Aewyn ran back to his horse and climbed into the saddle, impatient until they were under way, jaw clenched, trying to hold his distress like a man. He spoke hardly a word—no one did, until they came within sight of the town.

The day’s sun was sinking fast and the horses were hard-used before the walls of Henas’amef rose distinct above the snowy fields—only one gate was open, and men were out with shovels, digging clear a path for the gates to swing. The odd, west-sweeping storm that had made yesterday’s travel a trial had unloaded about walls and gates, reason enough for a crew to be out shoveling.

The gate-guards had joined the work party, and at first stood stiff with alarm as they spied a determined party of riders flattening a broader track through the snow, but Cefwyn had ordered the banners out, and the gate-guards no more than stood to attention, and laborers swept off their hats and cowls, Amefin folk, but never in these years hostile to their king. Cefwyn had no hesitation in riding close by these men with his son. A bell started to toll, the gate bell, advising the town and the hill above of arrivals worth attention.

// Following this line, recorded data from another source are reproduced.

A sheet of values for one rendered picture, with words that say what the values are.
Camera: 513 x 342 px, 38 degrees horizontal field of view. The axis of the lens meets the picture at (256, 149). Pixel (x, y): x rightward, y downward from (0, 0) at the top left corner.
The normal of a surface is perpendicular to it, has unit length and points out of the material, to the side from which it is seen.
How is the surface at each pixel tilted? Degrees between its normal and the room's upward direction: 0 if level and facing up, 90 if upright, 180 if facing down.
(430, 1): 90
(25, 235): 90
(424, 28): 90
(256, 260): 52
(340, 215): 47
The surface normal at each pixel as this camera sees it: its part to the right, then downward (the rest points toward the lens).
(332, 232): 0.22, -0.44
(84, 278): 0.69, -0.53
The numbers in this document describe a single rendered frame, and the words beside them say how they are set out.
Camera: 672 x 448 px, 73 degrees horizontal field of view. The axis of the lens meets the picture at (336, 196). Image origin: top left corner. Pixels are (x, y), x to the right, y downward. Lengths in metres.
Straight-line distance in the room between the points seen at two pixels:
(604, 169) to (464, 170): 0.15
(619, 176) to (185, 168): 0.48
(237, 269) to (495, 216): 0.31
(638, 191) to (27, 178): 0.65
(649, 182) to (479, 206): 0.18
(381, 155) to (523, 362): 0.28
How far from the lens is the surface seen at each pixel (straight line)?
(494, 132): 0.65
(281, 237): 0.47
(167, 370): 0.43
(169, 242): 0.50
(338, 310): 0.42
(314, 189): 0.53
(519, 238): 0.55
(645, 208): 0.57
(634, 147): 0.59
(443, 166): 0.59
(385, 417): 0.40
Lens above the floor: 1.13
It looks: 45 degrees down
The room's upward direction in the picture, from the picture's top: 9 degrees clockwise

“We shall have a hot drink with my brother,” Aewyn said doggedly. His son was white about the lips and cold-stung, ruddy above—a weary, desperate boy who nevertheless had endured a ride hard even for well-exercised guardsmen, with bad news at the end of it. Cefwyn found he had been far too long in chairs instead of the saddle, and far too long eating too much fine food, and he was glad enough to think of shelter over their heads tonight, where he hoped to find at least some good news. But there was that tall, ghostly tower, which vanished behind brick and stone as they rode through the gates. It loomed above them, like a living presence.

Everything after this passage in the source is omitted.